═════ Task data ═════

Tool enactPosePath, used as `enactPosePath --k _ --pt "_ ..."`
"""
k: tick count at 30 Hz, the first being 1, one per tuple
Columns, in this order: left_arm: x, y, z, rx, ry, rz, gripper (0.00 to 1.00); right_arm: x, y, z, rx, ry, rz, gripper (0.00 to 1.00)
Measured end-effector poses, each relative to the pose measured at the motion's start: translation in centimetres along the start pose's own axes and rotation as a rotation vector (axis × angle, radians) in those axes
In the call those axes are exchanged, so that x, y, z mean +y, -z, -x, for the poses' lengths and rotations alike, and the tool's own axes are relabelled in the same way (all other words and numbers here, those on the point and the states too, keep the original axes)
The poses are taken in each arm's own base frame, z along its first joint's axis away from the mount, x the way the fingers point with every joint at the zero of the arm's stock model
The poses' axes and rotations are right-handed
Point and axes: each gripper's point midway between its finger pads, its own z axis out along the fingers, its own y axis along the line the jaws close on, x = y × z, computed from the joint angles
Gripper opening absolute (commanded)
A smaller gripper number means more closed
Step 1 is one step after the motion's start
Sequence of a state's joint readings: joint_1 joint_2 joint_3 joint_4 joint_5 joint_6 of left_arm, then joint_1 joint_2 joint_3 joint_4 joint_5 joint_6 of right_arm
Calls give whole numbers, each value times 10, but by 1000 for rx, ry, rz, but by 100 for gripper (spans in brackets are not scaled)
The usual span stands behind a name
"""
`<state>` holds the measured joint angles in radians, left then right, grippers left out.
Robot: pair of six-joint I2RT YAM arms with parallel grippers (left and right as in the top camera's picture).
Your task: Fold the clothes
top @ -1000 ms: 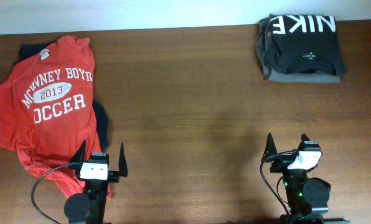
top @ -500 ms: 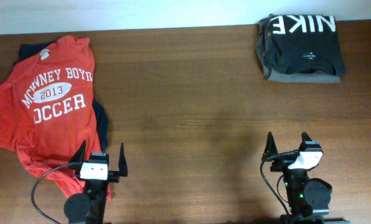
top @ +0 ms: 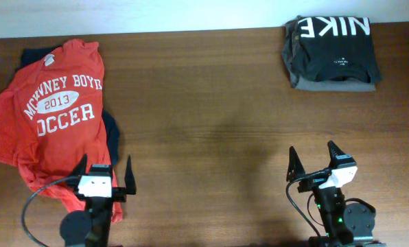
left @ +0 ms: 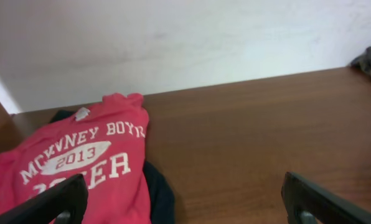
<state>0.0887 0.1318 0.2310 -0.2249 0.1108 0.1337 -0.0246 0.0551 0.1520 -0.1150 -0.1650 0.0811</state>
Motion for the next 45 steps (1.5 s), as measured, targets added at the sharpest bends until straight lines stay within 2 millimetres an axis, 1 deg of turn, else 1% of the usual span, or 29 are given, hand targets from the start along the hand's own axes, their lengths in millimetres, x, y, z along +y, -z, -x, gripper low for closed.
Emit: enactPosePath --k 2,4,6,7,9,10,11,13,14,16,17,21,23,25,26,27,30,32,34,36,37,38,39,41,43,45 --pt "2 -1 8 8 2 4 99 2 0 3 38 -7 7 99" --pt "5 -4 19 21 14 8 99 4 -1 11 76 -13 13 99" --pt "6 -7 25 38 33 8 99 5 -2 17 115 -19 13 99" --pt "7 -11 28 67 51 5 99 5 -5 23 150 -24 10 99" --pt "8 -17 30 120 71 2 99 5 -7 31 202 -34 6 99" --pt "9 -21 32 153 84 0 99 5 -12 41 226 -38 4 99" --pt "10 -25 33 185 91 -4 99 5 -12 42 278 -47 0 99" --pt "11 -30 38 235 102 -8 99 5 -21 53 356 -62 -3 99" --pt "12 -34 44 249 104 -9 99 5 -22 55 382 -66 -5 99" --pt "13 -39 45 335 115 -16 99 5 -26 56 476 -84 -12 98" --pt "14 -44 50 366 120 -19 99 5 -31 61 537 -95 -15 99" --pt "12 -58 54 531 147 -58 99 3 -49 71 664 -119 -23 99" --pt "10 -68 59 581 159 -85 99 4 -57 76 692 -128 -15 98" --pt "9 -84 67 605 171 -110 99 7 -68 83 695 -137 8 99" --pt "8 -89 66 613 173 -116 99 8 -70 84 695 -140 15 99" --pt "7 -95 62 633 178 -124 99 10 -73 83 700 -146 30 99" --pt "4 -107 38 711 192 -139 99 13 -76 77 725 -151 51 99" --pt "4 -115 31 723 197 -141 99 13 -77 72 745 -154 57 98" --pt "9 -126 25 723 204 -133 99 13 -77 68 762 -156 61 99" --pt "21 -135 16 739 222 -107 97 14 -76 66 774 -154 66 100" --pt "30 -140 10 758 235 -85 93 14 -75 65 778 -155 67 100" --pt "37 -144 4 774 244 -63 84 15 -74 65 781 -156 70 100" --pt "48 -147 -9 809 264 -23 79 15 -73 63 790 -158 72 100" --pt "61 -148 -31 869 291 22 70 16 -70 61 805 -161 72 100" --pt "71 -149 -53 929 314 53 67 16 -70 60 811 -163 72 100" --pt "77 -149 -70 976 322 81 64 16 -70 58 819 -165 71 97"
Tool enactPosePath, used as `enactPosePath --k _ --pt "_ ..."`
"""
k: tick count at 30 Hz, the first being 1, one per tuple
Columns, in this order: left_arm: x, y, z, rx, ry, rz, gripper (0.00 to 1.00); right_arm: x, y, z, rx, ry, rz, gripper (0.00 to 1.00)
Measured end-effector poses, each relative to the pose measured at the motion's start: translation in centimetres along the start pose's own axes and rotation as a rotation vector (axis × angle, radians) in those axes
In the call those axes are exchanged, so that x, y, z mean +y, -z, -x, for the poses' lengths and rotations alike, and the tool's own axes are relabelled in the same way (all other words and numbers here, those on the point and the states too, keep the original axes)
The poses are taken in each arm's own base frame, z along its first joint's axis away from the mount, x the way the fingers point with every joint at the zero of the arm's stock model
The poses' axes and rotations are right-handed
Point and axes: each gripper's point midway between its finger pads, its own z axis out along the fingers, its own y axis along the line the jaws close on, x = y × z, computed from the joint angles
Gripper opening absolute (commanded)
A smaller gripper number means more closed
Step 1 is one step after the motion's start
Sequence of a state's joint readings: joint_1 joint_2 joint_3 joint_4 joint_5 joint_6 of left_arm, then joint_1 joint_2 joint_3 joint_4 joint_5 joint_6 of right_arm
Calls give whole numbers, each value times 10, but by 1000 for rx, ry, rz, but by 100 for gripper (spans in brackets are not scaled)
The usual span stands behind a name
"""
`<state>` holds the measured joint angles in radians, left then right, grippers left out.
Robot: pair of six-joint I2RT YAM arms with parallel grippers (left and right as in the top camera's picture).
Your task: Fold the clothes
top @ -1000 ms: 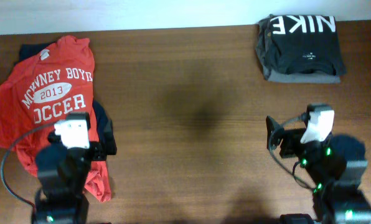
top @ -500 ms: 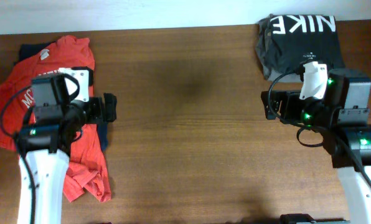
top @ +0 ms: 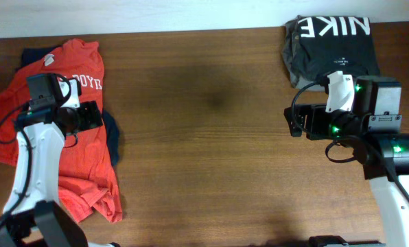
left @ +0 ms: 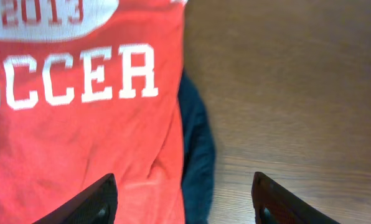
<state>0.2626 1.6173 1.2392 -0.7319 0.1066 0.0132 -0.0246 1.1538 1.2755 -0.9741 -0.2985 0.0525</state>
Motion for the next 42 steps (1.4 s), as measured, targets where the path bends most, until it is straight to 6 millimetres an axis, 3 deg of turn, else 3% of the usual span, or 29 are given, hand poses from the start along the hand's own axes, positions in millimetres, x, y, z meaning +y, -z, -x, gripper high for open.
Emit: enactPosePath --k 8,13,16,22,32,38,42 --pt "20 -26 -7 51 10 97 34 -1 -22 -8 81 -25 32 85" --pt "24 -41 -5 54 6 112 32 -1 -27 -10 100 -32 39 84" --pt "27 -57 -9 80 7 118 24 -1 -27 -10 100 -33 39 85" --pt "29 -88 -25 150 7 116 22 -1 -27 -9 96 -30 39 85" --pt "5 -95 -7 76 -45 86 23 -1 -28 -7 88 -27 39 85" --pt "1 -117 -19 122 -55 78 22 -1 -28 -7 88 -28 39 85" --pt "1 -120 -22 133 -55 78 22 -1 -28 -7 88 -28 40 85"
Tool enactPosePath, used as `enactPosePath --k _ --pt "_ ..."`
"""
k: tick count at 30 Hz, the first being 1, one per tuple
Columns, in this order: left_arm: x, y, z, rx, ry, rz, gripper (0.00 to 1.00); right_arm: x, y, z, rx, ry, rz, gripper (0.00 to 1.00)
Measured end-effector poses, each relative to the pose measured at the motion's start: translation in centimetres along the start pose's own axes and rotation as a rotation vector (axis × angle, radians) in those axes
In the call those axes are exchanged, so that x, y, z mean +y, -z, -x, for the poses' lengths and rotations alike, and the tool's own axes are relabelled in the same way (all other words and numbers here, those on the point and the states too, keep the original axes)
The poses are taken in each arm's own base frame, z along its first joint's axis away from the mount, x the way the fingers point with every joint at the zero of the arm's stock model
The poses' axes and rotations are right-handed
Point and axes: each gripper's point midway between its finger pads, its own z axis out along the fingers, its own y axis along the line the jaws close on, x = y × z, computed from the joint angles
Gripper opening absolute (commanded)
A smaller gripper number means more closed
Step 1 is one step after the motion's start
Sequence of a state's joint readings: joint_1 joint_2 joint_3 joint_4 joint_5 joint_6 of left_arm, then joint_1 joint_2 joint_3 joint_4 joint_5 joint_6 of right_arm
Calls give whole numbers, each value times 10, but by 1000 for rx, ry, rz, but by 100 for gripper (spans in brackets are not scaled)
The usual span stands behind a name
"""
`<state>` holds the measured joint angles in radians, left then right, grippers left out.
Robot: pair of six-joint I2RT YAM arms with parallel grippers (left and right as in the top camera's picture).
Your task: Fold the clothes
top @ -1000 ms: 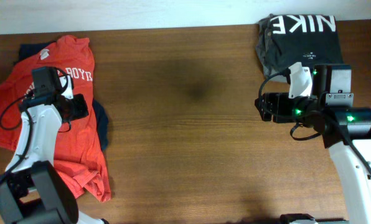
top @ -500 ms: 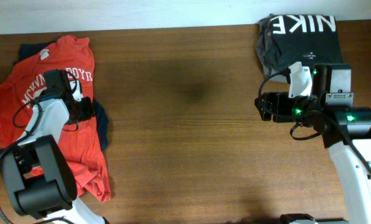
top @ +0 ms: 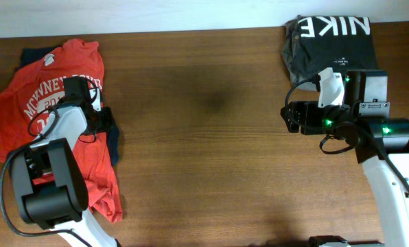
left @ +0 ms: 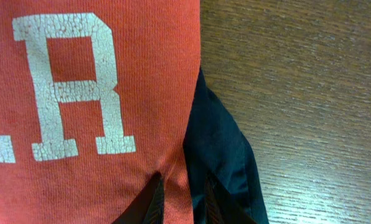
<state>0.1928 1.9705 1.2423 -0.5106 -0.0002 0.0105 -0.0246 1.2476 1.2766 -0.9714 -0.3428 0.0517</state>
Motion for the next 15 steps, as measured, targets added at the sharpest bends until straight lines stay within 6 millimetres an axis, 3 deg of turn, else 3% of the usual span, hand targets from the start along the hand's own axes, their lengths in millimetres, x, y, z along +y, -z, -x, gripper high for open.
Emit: enactPosePath --k 8,15 --pt "0 11 11 0 0 0 23 0 0 1 -4 2 0 85" --pt "5 13 14 -6 0 27 17 0 0 1 -5 2 0 85"
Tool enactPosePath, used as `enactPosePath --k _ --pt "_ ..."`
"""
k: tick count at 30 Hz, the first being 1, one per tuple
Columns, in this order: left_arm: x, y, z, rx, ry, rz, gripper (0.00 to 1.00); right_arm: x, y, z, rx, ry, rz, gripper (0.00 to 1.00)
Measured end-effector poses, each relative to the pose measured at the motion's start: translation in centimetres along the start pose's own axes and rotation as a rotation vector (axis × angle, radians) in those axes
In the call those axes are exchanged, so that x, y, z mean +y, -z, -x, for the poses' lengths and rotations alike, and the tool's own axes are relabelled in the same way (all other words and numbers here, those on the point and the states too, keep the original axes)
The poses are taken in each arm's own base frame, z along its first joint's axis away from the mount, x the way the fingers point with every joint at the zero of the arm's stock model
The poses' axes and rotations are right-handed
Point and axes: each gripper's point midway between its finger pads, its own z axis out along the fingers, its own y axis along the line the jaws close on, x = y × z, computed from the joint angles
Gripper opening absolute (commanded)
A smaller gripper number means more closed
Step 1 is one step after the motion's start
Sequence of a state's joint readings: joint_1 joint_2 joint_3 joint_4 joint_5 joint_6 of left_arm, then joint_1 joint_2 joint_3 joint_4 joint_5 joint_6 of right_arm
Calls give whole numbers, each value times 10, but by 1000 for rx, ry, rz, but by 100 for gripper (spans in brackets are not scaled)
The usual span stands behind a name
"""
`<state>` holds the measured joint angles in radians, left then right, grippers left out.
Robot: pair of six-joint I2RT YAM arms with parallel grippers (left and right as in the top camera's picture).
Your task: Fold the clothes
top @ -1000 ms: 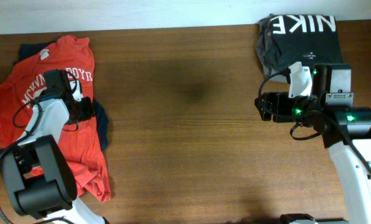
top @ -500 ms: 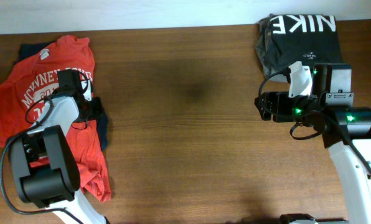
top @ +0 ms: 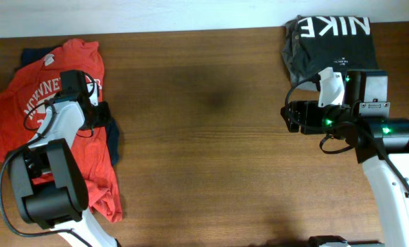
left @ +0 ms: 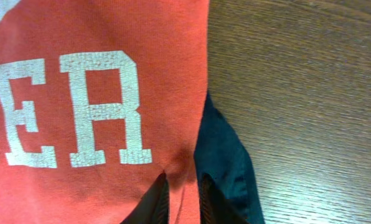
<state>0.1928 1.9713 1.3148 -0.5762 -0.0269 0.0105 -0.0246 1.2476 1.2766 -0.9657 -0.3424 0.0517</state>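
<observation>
A red T-shirt (top: pixel 53 137) with white lettering lies crumpled at the table's left, over a navy garment (top: pixel 114 140). My left gripper (top: pixel 103 113) is at the shirt's right edge. In the left wrist view the left gripper (left: pixel 182 179) is shut on a pinch of the red T-shirt (left: pixel 79 74) at that edge, with the navy garment (left: pixel 226 162) just beside it. My right gripper (top: pixel 291 118) hovers open over bare wood at the right, pointing left, with nothing between its fingers.
A folded black shirt with white lettering (top: pixel 335 44) sits on a folded grey one (top: pixel 331 86) at the back right corner, just behind my right arm. The brown wooden table (top: pixel 204 158) spans the view between the two arms.
My left gripper, still pinching the red shirt's right edge, has shifted slightly toward the back of the table, and more of the lettering shows in its wrist view. The right arm has not moved.
Both grippers stood open at the table's front edge. Then the left was open above the red shirt's lettering and the right had come out near the folded stack. Then the left was shut on the shirt's right edge, and it still holds it now.
</observation>
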Motion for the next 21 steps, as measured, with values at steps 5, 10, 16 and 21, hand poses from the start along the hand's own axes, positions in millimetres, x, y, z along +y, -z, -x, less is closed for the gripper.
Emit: enactPosePath --k 5,10,16,21 --pt "1 -1 0 2 0 8 15 0 0 0 0 0 0 85" --pt "1 -12 -6 28 -8 7 1 0 0 0 0 -1 0 85" --pt "1 -13 -8 35 -4 7 1 0 0 0 0 0 0 85" --pt "2 9 1 77 10 8 1 0 0 0 0 0 0 85"
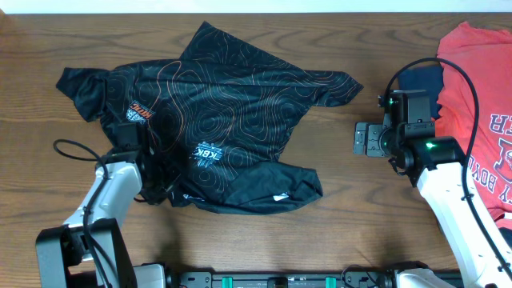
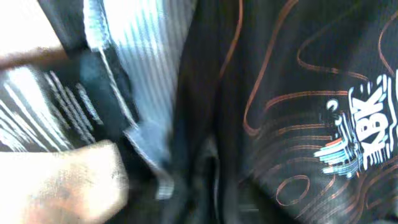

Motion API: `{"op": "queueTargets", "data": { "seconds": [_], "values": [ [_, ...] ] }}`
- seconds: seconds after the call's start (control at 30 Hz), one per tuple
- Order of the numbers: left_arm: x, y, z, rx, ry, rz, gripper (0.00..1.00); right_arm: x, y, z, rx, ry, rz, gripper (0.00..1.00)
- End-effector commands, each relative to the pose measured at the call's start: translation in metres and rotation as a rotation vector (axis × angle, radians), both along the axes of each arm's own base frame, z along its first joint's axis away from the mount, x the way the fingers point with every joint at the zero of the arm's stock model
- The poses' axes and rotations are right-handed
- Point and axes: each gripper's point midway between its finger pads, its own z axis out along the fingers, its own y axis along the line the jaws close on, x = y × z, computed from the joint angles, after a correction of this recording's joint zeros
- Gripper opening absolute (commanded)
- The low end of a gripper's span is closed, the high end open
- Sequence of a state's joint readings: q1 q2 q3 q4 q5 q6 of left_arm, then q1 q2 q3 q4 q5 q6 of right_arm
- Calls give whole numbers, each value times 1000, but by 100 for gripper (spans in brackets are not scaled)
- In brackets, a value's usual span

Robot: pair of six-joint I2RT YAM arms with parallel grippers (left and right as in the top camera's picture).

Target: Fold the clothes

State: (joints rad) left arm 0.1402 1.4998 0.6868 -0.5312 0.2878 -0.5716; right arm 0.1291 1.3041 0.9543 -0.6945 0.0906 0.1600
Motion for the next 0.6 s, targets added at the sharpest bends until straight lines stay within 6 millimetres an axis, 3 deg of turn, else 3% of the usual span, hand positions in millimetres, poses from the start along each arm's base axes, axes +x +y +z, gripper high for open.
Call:
{"op": "queueTargets", "data": {
  "seconds": [0.0,0.13,0.2,0.37,0.47,0.5,0.57],
  "values": [
    [0,9,-5,58,-6,-4,7,0,-4,5,-5,-14,-15,99],
    [10,31,-4,141,-40,40,6,0,-4,5,-5,-14,-15,99],
    [21,54,3,191,-71,98,6,0,-4,5,-5,-14,-15,99],
    [65,121,56,251,-224,270,6,5,3,6,28,-30,3,98],
    [77,144,82,270,-275,318,6,10,17,4,93,-31,48,99],
    [78,144,85,258,-277,320,31,11,21,2,114,-26,61,99],
    [73,135,83,210,-255,308,93,12,29,-3,146,-14,83,99]
  ]
}}
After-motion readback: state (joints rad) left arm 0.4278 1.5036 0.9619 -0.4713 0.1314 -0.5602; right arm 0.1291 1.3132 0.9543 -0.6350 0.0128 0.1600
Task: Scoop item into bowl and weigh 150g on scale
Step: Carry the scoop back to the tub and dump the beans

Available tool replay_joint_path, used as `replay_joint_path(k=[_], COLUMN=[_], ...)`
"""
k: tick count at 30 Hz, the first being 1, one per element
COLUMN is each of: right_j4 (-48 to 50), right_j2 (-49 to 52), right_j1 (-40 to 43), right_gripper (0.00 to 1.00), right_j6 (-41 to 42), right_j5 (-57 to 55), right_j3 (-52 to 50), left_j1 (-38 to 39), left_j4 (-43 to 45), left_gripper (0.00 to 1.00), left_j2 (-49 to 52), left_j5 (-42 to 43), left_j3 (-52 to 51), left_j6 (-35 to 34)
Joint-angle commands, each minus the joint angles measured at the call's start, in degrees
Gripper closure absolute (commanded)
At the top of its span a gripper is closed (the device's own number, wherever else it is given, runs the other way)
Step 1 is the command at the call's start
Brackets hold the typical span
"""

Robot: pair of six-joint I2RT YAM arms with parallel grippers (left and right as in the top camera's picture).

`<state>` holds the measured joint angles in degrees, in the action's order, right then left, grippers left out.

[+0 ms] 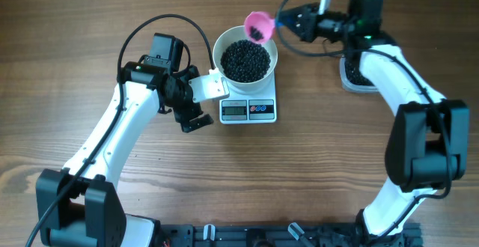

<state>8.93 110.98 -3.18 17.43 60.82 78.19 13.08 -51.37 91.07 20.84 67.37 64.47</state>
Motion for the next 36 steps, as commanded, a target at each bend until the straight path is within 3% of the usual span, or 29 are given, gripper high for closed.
replay_joint_path(k=[1, 6, 12, 19, 22, 25, 29, 36], right_j4=[4.4, 4.9, 3.4, -4.5, -10.5, -18.0, -31.3, -38.8], right_j2=[-1.9, -1.9, -1.9, -1.8, -1.8, -1.8, -1.8, -1.8], right_j1=[5.6, 13.7, 20.8, 27.4, 29.9, 31.6, 33.8, 34.2], right_gripper=[0.96, 0.96, 0.96, 0.96, 0.96, 0.96, 0.96, 0.96], right_j6=[12.8, 23.7, 25.0, 24.9, 22.7, 14.4, 7.1, 2.7], right_j5=[7.3, 14.2, 22.3, 19.8, 19.6, 18.9, 8.0, -1.1], right_j3=[1.0, 1.0, 1.0, 1.0, 1.0, 1.0, 1.0, 1.0], left_j1=[0.3, 0.3, 0.3, 0.3, 0.3, 0.3, 0.3, 0.3], left_j4=[0.0, 0.0, 0.0, 0.0, 0.0, 0.0, 0.0, 0.0], left_gripper=[0.00, 0.00, 0.00, 0.00, 0.00, 0.00, 0.00, 0.00], left_j2=[-0.2, -0.2, -0.2, -0.2, -0.2, -0.2, -0.2, -0.2], left_j5=[0.7, 0.7, 0.7, 0.7, 0.7, 0.7, 0.7, 0.7], left_j3=[0.5, 0.5, 0.5, 0.5, 0.5, 0.5, 0.5, 0.5], left_j6=[1.1, 1.1, 1.1, 1.1, 1.1, 1.1, 1.1, 1.1])
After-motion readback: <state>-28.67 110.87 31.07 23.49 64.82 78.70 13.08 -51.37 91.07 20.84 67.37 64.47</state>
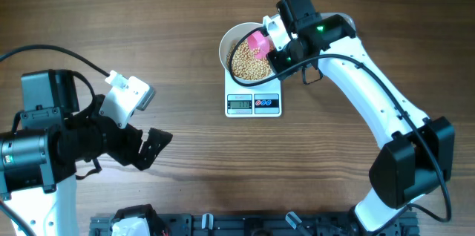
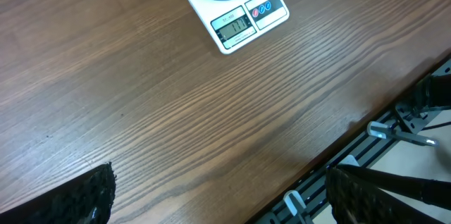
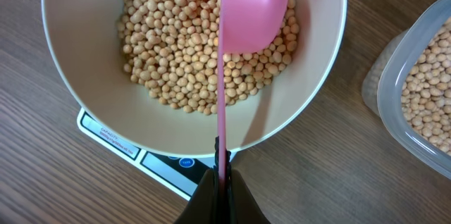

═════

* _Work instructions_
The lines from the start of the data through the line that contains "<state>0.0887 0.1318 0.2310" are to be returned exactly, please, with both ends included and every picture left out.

* _Exercise response_
Tool enactPosePath, used as `enactPosePath --k _ --pt "_ ..."`
"""
k: tick count at 30 Hz, the first being 1, one per tuple
Columns, in this order: left_arm: x, y, z, rx, ry, rz, gripper (0.00 to 1.00); right_arm: x, y, z, rx, ry, rz, gripper (0.00 to 1.00)
Measured end-effector poses, each relative to the pose measured at the motion's start: translation in centimetres along the start pose's own axes and rotation as a rotation vector (axis × angle, radians) in those axes
In the call those axes are exchanged, so that x, y, z mean +y, -z, -x, for the poses' lengths and rotations alike, and the tool's own axes are relabelled in the same way (all other words and numbers here, those on the point and the states too, keep the original axes)
The poses are taken in each arm's own base frame, z along its first joint's axis away from the mount, x the way the fingers point with every joint at the zero of the arm's stock model
The poses' axes and rotations are right-handed
Point and axes: each gripper's point midway between its finger pads, its own z axis out along the fingers, its own y axis along the line the jaws close on, x = y × z, computed from the joint angles
Gripper opening absolute (commanded)
A smaller gripper number means more closed
Step 1 is one step after the motion's start
Sequence of a state's joint readings: joint_1 joint_2 joint_3 joint_4 joint_5 joint_6 of left_arm, then joint_1 joint_2 joint_3 joint_4 joint_5 joint_6 of right_arm
Calls give whole numbers, each value times 10, but by 1000 for rx, ry, rz, but by 100 for gripper (spans in brackets are not scaled)
The usual span stands behind a name
"""
`<state>` holds the measured joint angles in radians, left then right, grippers left out.
Robot: pair of six-joint I2RT YAM arms with parallel grippers (left and right as in the top camera's picture).
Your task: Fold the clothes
top @ -1000 ms: 
top @ -500 ms: 
top @ +0 ms: 
left @ +0 ms: 
<state>0.0887 0.1318 0.2310 -0.2249 0.1108 0.1337 -0.0246 0.0551 0.1520 -0.1150 -0.1650 0.0811</state>

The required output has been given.